Por: Esteban Fernández.
Los hombres, en términos generales, somos muy “visuales”. Es decir, de lejos, allá en la distancia, podemos divisar el magnífico cuerpo -en forma de botella de “Coca-Cola”- de una bella muchacha, y ya nos quedamos encantados con ella.
Momentáneamente nos sentimos impresionados y pensamos ¡Qué hermosa está esa mujer! No nos interesa como piensa política ni religiosamente, es más, no necesitamos saber absolutamente nada de ella. Lo único importante es admirar la clase de cuerpazo que tiene esa dama. La vemos contoneándose por la calle y tenemos ganas de bajarnos del carro y ofrecerle matrimonio. Así somos la mayoría de nosotros.
Pero toda esa teoría la destruye y la hace pedazos Niurka Marcos con sólo abrir la boca. Bonitas piernas, bellos muslos, trasero bien proporcionado, cinturita de avispa, no está nada fea, cuerpo curvilíneo pero, increíblemente, es preferible escuchar a una cotorra hablando mejor que a ella. Cada vez que alguien me pregunta: “Oye ¿así son las cubanas?” es como si me estuvieran clavando un cuchillo en el medio del pecho.
Que Dios me perdone por decir esto pero me parece que es una chusma, grosera, mal hablada, chismosa, enredadora, polémica y con lengua viperina. Una tipa que se ha hecho tristemente célebre en México por sus escándalos, los cuales unas veces son ciertos y otros creados artificialmente. Las jineteras cubanas son mucho más correctas y discretas que ella.

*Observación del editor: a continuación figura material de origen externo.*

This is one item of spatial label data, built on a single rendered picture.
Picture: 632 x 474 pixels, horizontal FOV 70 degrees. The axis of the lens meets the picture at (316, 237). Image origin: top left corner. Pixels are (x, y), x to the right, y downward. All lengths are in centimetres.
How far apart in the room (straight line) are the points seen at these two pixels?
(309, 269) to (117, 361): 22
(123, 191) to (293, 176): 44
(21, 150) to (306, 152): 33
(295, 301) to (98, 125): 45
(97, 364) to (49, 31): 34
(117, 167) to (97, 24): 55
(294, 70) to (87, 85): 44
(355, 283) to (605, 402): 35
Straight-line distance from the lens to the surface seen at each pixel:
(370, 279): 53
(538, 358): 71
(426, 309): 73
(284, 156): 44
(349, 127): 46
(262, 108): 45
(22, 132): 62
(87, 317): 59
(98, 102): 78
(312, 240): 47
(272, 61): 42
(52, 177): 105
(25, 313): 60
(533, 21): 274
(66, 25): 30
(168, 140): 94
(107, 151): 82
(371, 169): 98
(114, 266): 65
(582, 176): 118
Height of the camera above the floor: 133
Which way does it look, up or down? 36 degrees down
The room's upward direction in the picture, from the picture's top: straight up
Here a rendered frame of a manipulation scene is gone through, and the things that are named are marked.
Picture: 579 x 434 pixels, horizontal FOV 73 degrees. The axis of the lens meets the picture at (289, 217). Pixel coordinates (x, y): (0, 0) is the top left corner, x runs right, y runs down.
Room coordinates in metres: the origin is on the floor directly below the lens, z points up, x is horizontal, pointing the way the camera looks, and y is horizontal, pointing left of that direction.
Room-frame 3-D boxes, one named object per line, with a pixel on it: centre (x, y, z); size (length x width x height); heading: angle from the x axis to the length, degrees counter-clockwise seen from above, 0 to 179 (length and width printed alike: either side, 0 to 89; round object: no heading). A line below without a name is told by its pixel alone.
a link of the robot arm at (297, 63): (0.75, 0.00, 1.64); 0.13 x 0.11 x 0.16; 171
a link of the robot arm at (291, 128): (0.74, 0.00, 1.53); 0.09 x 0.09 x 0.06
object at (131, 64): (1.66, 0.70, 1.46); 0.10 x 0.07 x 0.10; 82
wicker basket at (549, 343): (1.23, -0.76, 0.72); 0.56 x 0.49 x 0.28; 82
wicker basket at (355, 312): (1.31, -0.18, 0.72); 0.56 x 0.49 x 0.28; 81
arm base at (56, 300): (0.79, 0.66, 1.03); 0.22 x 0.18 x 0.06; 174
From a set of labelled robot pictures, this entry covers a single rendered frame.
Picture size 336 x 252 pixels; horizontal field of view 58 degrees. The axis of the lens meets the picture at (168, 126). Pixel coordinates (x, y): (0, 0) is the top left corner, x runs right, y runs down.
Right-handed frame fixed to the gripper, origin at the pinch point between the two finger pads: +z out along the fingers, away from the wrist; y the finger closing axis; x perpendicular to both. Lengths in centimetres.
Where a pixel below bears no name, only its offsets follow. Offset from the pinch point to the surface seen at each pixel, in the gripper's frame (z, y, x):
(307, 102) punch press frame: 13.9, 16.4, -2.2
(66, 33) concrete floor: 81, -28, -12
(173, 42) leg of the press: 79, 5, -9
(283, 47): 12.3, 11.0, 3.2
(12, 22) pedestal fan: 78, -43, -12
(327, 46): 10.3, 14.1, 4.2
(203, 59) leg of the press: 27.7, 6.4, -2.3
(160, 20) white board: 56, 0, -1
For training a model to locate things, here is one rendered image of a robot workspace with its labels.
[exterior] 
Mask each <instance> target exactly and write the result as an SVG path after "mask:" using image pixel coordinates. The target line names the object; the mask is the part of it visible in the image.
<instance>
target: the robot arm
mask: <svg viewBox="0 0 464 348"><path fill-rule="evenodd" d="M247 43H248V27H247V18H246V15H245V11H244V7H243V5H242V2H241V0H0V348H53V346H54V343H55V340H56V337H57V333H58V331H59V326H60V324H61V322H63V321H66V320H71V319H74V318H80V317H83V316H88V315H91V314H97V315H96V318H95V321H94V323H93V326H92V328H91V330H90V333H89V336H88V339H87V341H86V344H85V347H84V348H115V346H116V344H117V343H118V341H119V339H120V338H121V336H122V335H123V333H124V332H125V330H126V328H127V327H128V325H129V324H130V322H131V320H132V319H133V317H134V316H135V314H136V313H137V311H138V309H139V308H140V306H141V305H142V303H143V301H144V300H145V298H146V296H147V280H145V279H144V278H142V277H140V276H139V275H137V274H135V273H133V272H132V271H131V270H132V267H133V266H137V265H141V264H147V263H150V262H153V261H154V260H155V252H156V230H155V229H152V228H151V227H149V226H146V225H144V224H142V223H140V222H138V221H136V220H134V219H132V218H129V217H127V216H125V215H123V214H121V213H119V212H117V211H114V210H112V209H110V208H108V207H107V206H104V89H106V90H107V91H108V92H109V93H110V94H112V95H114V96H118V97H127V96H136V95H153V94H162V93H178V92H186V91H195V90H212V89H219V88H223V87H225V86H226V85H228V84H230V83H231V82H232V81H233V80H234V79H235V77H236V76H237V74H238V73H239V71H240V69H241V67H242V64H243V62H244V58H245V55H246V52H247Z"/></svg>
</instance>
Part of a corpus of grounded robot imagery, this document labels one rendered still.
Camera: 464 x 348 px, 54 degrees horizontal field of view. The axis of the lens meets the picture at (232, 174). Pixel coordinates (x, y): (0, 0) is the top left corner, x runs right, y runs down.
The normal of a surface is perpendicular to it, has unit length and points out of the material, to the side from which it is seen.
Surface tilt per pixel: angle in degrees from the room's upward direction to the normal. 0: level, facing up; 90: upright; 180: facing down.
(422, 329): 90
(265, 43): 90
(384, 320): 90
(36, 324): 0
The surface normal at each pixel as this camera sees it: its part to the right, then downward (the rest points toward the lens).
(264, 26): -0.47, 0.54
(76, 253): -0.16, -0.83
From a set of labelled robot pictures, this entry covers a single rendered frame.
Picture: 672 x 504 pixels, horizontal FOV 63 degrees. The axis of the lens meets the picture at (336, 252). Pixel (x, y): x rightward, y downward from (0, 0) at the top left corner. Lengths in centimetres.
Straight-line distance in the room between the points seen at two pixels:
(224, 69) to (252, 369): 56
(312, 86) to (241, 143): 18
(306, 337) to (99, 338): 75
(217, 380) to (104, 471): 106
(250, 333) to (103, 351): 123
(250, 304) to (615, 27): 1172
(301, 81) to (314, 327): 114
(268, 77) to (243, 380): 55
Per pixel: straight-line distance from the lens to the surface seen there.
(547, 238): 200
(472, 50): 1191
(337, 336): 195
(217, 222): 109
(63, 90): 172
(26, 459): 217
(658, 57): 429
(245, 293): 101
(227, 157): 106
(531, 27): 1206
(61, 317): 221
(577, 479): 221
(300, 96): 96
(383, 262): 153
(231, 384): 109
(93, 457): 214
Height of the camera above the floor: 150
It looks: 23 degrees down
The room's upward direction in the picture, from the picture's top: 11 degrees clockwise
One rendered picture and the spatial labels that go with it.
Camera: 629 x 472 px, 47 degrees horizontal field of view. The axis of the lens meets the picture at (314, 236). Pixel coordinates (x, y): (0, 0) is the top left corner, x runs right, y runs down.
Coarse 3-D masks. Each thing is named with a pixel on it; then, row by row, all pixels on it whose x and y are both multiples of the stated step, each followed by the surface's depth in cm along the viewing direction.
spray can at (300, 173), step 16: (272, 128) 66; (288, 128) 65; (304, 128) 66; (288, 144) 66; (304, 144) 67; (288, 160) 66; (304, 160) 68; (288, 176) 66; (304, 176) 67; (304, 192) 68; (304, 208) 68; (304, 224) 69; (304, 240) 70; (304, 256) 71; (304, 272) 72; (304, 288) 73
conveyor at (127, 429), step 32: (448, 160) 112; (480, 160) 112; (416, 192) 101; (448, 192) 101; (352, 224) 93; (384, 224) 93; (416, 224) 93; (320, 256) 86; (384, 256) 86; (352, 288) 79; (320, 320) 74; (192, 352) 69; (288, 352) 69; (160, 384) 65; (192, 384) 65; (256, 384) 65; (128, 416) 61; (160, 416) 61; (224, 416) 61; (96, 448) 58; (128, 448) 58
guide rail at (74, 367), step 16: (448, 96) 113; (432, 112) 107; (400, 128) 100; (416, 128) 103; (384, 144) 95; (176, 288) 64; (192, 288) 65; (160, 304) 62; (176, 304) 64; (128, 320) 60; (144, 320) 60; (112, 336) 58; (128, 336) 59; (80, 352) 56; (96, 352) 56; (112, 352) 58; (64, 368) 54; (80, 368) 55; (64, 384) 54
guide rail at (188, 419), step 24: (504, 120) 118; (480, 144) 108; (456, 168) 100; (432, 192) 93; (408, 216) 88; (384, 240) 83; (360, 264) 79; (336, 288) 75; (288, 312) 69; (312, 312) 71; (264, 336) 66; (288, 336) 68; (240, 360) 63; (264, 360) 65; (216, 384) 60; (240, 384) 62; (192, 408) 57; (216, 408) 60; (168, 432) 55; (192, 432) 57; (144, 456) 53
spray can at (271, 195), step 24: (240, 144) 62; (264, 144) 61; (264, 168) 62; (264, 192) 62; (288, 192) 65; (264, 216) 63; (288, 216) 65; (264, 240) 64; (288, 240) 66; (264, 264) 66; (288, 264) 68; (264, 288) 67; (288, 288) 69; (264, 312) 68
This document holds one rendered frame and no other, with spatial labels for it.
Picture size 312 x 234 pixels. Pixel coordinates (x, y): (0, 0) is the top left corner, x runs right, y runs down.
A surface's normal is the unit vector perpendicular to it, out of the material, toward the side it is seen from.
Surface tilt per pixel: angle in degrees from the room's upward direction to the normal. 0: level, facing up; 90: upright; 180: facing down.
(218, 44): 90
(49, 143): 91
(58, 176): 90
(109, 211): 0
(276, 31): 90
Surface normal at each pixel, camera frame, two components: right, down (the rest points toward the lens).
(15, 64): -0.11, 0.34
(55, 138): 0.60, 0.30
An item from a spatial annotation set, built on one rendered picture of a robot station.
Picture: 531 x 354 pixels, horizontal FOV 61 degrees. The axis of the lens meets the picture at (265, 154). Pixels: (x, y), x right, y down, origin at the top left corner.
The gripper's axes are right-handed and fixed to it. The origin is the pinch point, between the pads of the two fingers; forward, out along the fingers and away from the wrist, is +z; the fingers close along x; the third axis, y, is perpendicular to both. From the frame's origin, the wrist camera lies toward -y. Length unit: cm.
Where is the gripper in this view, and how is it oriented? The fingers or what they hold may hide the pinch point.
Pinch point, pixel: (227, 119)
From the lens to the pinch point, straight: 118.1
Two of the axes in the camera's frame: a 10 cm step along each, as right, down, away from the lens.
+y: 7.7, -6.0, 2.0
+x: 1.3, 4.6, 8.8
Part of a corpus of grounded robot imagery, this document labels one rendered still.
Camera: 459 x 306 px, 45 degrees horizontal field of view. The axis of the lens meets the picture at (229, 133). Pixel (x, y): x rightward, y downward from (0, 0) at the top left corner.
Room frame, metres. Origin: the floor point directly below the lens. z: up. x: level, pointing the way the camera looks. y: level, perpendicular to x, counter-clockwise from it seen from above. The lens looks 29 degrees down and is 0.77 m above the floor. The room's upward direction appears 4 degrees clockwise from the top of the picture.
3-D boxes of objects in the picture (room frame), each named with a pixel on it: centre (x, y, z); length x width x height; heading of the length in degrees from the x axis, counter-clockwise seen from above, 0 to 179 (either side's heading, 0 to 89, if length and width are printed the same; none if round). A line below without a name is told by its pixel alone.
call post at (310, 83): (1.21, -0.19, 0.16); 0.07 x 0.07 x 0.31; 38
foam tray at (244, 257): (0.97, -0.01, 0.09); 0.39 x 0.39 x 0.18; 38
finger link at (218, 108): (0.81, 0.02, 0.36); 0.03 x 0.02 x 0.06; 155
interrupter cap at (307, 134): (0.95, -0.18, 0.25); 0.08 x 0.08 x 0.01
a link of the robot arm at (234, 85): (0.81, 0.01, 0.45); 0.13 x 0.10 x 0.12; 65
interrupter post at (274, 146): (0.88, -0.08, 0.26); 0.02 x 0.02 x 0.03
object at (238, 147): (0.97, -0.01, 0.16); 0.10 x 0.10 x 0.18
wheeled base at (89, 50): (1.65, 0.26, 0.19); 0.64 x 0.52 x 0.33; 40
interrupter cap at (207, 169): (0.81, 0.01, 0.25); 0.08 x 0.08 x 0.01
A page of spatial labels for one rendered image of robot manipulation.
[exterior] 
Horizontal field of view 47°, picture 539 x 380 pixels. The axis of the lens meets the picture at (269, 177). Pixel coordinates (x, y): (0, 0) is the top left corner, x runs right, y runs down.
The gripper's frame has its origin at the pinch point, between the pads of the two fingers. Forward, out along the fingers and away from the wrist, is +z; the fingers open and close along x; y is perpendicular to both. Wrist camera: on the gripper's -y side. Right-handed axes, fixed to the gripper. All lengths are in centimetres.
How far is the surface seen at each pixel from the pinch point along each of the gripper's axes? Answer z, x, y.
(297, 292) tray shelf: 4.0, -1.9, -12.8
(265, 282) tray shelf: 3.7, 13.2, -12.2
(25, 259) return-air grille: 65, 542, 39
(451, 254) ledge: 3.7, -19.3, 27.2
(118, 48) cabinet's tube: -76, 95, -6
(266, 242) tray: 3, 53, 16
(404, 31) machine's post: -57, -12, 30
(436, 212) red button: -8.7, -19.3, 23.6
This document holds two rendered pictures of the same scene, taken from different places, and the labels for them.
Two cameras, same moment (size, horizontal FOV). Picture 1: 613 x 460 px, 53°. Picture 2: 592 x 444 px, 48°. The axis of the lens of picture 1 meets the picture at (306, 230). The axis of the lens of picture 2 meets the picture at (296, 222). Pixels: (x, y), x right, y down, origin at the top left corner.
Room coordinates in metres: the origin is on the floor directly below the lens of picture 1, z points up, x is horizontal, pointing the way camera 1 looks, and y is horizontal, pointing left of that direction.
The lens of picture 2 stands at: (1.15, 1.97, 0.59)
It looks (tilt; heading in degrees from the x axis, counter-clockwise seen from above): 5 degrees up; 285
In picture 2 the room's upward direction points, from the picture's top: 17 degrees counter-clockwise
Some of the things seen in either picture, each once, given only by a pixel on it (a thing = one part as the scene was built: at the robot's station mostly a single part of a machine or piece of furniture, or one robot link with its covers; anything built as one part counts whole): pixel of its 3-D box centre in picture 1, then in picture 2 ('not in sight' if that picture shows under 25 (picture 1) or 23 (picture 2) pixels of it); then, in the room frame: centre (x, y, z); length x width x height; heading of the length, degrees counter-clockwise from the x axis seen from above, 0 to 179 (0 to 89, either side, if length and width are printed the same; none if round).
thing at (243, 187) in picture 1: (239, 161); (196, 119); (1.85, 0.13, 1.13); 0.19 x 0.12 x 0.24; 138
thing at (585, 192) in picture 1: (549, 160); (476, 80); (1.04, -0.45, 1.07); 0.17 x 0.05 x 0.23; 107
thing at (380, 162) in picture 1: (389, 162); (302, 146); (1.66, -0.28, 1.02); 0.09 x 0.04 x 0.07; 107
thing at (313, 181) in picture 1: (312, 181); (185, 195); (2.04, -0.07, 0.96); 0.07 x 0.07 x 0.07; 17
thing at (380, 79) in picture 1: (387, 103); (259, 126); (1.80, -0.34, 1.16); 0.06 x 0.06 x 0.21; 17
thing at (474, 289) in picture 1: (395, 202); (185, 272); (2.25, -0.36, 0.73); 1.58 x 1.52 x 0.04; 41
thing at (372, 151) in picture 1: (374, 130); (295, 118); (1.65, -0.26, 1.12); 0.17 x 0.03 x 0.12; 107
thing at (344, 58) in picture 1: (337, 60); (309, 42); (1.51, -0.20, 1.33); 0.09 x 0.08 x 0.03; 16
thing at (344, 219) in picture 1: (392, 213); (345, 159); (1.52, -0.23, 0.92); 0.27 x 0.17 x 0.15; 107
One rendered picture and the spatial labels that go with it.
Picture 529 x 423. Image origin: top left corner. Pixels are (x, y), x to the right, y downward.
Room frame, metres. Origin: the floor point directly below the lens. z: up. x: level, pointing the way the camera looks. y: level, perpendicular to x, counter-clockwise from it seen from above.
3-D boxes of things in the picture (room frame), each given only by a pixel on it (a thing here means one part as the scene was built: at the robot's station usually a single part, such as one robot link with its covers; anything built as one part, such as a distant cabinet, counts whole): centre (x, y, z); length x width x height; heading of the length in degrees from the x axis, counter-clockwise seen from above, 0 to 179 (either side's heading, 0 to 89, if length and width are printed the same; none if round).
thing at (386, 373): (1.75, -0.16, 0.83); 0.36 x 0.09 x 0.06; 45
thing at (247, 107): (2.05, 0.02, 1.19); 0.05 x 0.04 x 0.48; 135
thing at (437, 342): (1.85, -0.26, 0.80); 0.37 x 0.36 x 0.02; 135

Hombre que se casa o se liga con esta cubana sabe que al final va a ser desprestigiado por ella. Al principio los eleva, los besa, los presume, prácticamente da la impresión de que quiere hacer el amor con ellos en público, y siempre termina por “hacerlos picadillo” ante las cámaras de televisión. Y hasta da detalles íntimos de “lo malo que eran en la cama”. A mí me parece que hasta “Superman”, aquel negro súper dotado que exhibían en un Night Club de La Habana, se hubiera quedado corto ante ella.
Les juro que si Niurka Marcos toca a mi puerta, se cuela en mi casa, se quita la ropa y me dice que quiere tener una relación íntima conmigo, cojo el teléfono y llamo al 911 para que me saquen a esa loca de allí.
Blanquita Amaro, Ana Gloria, Ninón Sevilla, Tongolele, Lina Salomé, Sonia Calero, Marta Véliz y muchas otras, fueron bailarinas que nunca mezclaron sus profesiones con la chusmería y la chabacanería. Todas ellas queridas y recordadas por el público, pero a esta damisela desencantadora tal parece que no le gusta a nadie. Solamente la quiere un ratito quien se está acostando con ella, hasta que lo bota de su alcoba y acto seguido lo maldice.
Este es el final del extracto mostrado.